| Your goal |
Transcribe the lines below exactly. No image belongs in the transcription.

| Recorded data |
------

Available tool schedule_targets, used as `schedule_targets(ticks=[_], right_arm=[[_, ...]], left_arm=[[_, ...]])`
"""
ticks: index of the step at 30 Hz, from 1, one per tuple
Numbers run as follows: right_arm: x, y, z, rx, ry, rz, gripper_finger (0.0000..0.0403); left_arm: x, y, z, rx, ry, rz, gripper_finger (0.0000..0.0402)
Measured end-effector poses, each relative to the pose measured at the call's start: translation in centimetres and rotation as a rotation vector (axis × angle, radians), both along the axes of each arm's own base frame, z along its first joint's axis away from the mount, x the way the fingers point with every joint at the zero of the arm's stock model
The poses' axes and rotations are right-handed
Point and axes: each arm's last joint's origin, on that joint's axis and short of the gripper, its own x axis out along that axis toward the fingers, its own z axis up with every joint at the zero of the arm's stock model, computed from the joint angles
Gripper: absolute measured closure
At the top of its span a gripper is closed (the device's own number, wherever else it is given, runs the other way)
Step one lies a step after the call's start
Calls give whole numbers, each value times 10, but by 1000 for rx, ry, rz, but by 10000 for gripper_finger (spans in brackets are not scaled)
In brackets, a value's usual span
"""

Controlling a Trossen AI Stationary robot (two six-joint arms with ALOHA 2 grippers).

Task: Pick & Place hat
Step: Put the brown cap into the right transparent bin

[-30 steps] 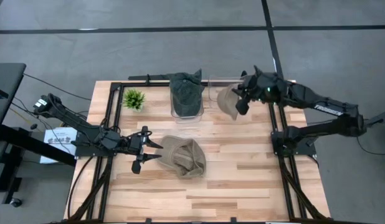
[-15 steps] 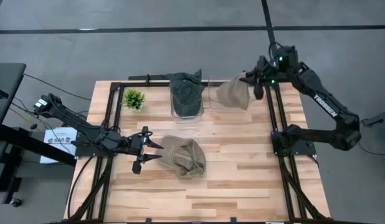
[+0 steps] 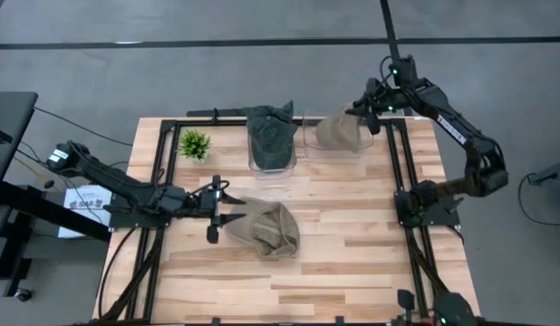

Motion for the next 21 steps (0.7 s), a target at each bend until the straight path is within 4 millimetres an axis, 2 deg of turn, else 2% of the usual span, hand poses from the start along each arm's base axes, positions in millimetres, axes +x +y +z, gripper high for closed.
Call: schedule_targets(ticks=[5, 10, 21], right_arm=[[2, -14, -8, 72, 43, -14, 386], [2, -15, -14, 143, 101, -11, 386], [-3, 13, -9, 279, 250, -101, 386]], left_arm=[[1, 4, 0, -4, -2, 23, 247], [2, 5, 1, -7, -10, 25, 247], [2, 6, 14, -51, -135, 30, 247]])
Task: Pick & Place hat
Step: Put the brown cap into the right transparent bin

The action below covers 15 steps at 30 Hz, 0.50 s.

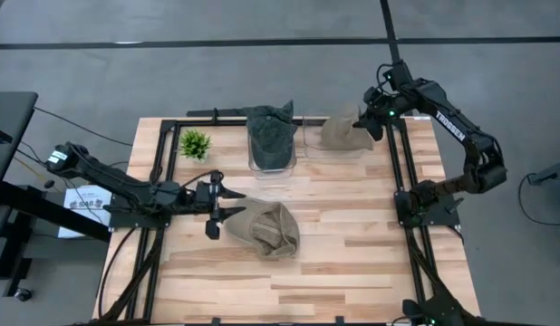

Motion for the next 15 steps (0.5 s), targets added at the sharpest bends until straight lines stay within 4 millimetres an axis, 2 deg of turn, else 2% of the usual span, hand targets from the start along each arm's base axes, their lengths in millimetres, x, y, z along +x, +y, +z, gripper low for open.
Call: schedule_targets(ticks=[9, 15], right_arm=[[4, 2, -3, 15, 158, -165, 386], [4, -2, -2, 8, 191, -276, 386]], left_arm=[[3, 12, 4, -12, -36, 60, 247], [4, 18, 4, -12, -38, 89, 247]])
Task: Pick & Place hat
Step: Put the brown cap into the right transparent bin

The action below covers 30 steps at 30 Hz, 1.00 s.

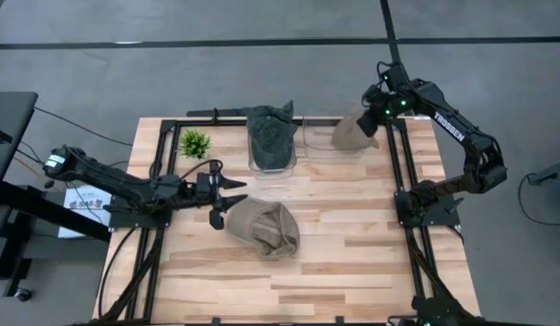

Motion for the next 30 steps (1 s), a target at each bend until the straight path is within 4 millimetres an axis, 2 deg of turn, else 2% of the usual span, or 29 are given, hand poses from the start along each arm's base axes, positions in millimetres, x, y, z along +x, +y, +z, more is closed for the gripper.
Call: schedule_targets(ticks=[14, 30], right_arm=[[-4, -6, 0, -38, 108, -229, 386], [-4, -4, -1, -20, 122, -226, 383]], left_arm=[[2, 8, 1, -3, -10, 42, 247], [2, 8, 1, -3, -10, 41, 247]])
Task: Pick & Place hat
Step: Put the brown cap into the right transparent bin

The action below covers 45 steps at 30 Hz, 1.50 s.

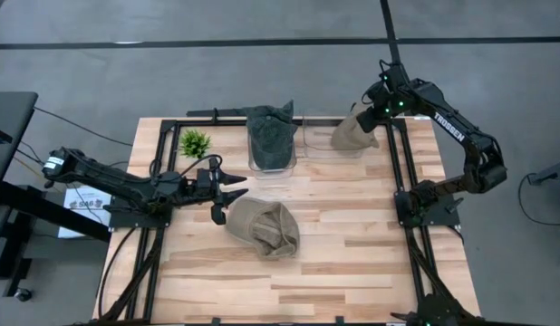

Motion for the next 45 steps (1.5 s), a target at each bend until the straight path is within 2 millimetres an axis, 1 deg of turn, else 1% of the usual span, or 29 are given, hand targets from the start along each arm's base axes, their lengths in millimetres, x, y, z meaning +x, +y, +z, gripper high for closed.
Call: schedule_targets(ticks=[7, 14, 17, 26, 29, 34, 37, 42, 45], right_arm=[[8, 5, 0, 0, -2, 41, 325], [21, 13, 1, -15, -6, 106, 294], [25, 14, 1, -21, -10, 120, 273], [25, 15, 1, -16, -6, 125, 175], [23, 14, 3, -19, -8, 115, 153], [17, 13, 15, -26, -11, 92, 147], [13, 17, 23, -47, -21, 87, 148], [5, 31, 38, -103, -56, 90, 148], [2, 45, 49, -141, -88, 110, 148]], left_arm=[[0, 0, 0, 0, 1, 0, 247], [0, 0, 0, 0, 1, 0, 247], [0, 0, 0, 0, 1, 0, 247], [0, 0, 0, 0, 1, 0, 247], [0, 0, 0, 0, 1, 0, 247], [0, 0, 0, 0, 2, 0, 247], [0, 0, 0, 1, 4, 0, 247], [0, 0, -1, 1, 5, 0, 247], [0, 0, -1, 1, 5, 0, 247]])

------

| Exercise result |
Available tool schedule_targets, used as `schedule_targets(ticks=[_], right_arm=[[_, ...]], left_arm=[[_, ...]])`
"""
ticks: index of the step at 30 Hz, from 1, one per tuple
Numbers run as follows: right_arm: x, y, z, rx, ry, rz, gripper_finger (0.0000..0.0403); left_arm: x, y, z, rx, ry, rz, gripper_finger (0.0000..0.0402)
Measured end-effector poses, each relative to the pose measured at the call's start: translation in centimetres and rotation as a rotation vector (axis × angle, radians), both along the axes of each arm's own base frame, z along its first joint's axis away from the mount, x the way the fingers point with every joint at the zero of the arm's stock model
The poses' axes and rotations are right-handed
Point and axes: each arm's last joint's origin, on that joint's axis and short of the gripper, its own x axis out along that axis toward the fingers, its own z axis up with every joint at the zero of the arm's stock model, computed from the joint angles
Gripper: absolute measured closure
At the top of its span a gripper is closed (the device's own number, wherever else it is given, runs the other way)
Step one lies a step after the call's start
Calls give whole numbers, each value times 10, but by 1000 for rx, ry, rz, but by 10000 for gripper_finger (spans in brackets are not scaled)
In brackets, a value's usual span
"""

Controlling a Trossen AI Stationary robot (two six-joint arms with ALOHA 2 grippers).

Task: Pick & Place hat
Step: Put the brown cap into the right transparent bin

[-30 steps] 
[-15 steps] 
[+0 steps] 

Motion for the next 21 steps (0.7 s), a target at each bend until the straight path is within 4 millimetres an axis, 2 deg of turn, else 2% of the usual span, hand poses from the start along each arm's base axes, positions in millimetres, axes +x +y +z, gripper high for closed.
Call: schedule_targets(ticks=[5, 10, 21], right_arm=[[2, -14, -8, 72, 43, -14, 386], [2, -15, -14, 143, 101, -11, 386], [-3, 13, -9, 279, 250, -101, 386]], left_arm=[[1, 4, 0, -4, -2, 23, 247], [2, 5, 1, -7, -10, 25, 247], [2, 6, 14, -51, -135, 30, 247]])
Task: Pick & Place hat
Step: Put the brown cap into the right transparent bin

The action below covers 15 steps at 30 Hz, 0.50 s.


Motion for the next 15 steps (0.5 s), targets added at the sharpest bends until straight lines stay within 4 millimetres an axis, 2 deg of turn, else 2% of the usual span, hand targets from the start along each arm's base axes, their lengths in millimetres, x, y, z along +x, +y, +z, gripper low for open.
Call: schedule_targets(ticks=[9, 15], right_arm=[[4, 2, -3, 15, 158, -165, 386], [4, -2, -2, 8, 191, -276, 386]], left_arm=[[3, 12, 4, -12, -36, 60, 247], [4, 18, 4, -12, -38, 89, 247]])
Task: Pick & Place hat
Step: Put the brown cap into the right transparent bin

The action below covers 30 steps at 30 Hz, 1.00 s.


Motion for the next 30 steps (1 s), a target at each bend until the straight path is within 4 millimetres an axis, 2 deg of turn, else 2% of the usual span, or 29 are given, hand poses from the start along each arm's base axes, positions in millimetres, x, y, z along +x, +y, +z, more is closed for the gripper.
Call: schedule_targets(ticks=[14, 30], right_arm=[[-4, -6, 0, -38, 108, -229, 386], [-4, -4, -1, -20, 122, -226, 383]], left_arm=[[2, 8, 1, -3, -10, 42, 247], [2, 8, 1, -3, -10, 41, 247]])
Task: Pick & Place hat
Step: Put the brown cap into the right transparent bin

The action below covers 45 steps at 30 Hz, 1.50 s.


Motion for the next 45 steps (1.5 s), a target at each bend until the straight path is within 2 millimetres an axis, 1 deg of turn, else 1% of the usual span, or 29 are given, hand targets from the start along each arm's base axes, their lengths in millimetres, x, y, z meaning +x, +y, +z, gripper high for closed.
Call: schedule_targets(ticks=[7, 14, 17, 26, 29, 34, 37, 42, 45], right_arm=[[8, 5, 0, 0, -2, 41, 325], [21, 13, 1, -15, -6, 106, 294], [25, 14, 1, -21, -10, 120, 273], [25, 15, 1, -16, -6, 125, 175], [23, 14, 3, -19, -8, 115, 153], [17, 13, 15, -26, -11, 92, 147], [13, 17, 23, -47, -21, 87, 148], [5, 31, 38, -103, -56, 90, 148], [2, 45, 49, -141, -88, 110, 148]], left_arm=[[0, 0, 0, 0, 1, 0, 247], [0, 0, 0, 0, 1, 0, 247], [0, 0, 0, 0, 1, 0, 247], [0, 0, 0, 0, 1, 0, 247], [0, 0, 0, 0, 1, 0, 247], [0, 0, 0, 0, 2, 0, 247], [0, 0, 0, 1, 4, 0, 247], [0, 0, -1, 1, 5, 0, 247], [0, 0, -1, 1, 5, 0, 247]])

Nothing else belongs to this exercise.